ABSTRACTCaenorhabditis elegans larval development requires the function of the two Canal-Associated Neurons (CANs): killing the CANs by laser microsurgery or disrupting their development by mutating the gene ceh-10 results in early larval arrest. How these cells promote larval development, however, remains a mystery. In screens for mutations that bypass CAN function, we identified the gene kin-29, which encodes a member of the Salt-Inducible Kinase (SIK) family and a component of a conserved pathway that regulates various C. elegans phenotypes. Like kin-29 loss, gain-of-function mutations in genes that may act upstream of kin-29 or growth in cyclic-AMP analogs bypassed ceh-10 larval arrest, suggesting that a conserved adenylyl cyclase/PKA pathway inhibits KIN-29 to promote larval development and that loss of CAN function results in dysregulation of KIN-29 and larval arrest.

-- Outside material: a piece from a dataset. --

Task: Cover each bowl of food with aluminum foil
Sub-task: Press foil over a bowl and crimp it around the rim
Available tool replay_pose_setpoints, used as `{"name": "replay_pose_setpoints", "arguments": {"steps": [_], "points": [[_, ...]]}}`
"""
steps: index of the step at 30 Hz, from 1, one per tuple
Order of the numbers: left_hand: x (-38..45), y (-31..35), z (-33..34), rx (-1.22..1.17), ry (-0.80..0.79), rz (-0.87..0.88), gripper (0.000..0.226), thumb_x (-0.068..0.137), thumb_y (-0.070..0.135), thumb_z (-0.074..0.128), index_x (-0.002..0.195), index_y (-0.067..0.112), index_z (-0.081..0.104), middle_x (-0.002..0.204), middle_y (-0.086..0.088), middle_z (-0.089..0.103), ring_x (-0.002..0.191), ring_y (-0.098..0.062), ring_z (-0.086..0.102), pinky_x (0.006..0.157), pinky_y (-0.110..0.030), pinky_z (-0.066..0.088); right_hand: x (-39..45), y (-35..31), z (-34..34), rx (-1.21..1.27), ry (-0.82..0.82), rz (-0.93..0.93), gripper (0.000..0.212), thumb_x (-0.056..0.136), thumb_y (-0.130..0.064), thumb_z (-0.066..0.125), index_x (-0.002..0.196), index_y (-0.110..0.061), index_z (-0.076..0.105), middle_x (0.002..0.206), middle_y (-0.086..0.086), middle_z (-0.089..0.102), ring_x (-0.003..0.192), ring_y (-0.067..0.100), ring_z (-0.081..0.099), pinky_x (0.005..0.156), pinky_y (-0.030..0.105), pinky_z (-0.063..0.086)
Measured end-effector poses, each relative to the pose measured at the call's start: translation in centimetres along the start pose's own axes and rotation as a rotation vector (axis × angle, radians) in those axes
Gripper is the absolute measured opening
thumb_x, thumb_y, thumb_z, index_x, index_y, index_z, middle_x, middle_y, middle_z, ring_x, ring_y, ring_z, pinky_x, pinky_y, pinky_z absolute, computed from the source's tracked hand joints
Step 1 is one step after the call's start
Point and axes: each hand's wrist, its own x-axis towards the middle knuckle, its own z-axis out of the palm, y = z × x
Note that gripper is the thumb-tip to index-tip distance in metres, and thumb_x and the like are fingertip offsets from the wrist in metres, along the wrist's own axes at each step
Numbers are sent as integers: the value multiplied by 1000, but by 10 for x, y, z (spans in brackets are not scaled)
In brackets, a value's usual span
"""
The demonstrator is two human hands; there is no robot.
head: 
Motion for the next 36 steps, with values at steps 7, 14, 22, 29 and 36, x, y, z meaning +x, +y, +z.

The adenylyl cyclase ACY-2 mediates CAN-dependent larval development: acy-2 mutant larvae arrested development with a similar phenotype to ceh-10 mutants, and the arrest phenotype was suppressed by mutations in kin-29. ACY-2 is predominantly expressed in the CANs, and we provide evidence that the acy-2 functions in the CANs to promote larval development. By contrast, cell-specific expression experiments suggest that kin-29 acts in both the hypodermis and neurons, but not in the CANs. Based on our findings, we propose that cAMP produced by ACY-2 in the CANs acts in neighboring neurons and hypodermal cells where it activates PKA and inhibits KIN-29 to promote larval development. We discuss how this conserved pathway could be partitioned between two cells.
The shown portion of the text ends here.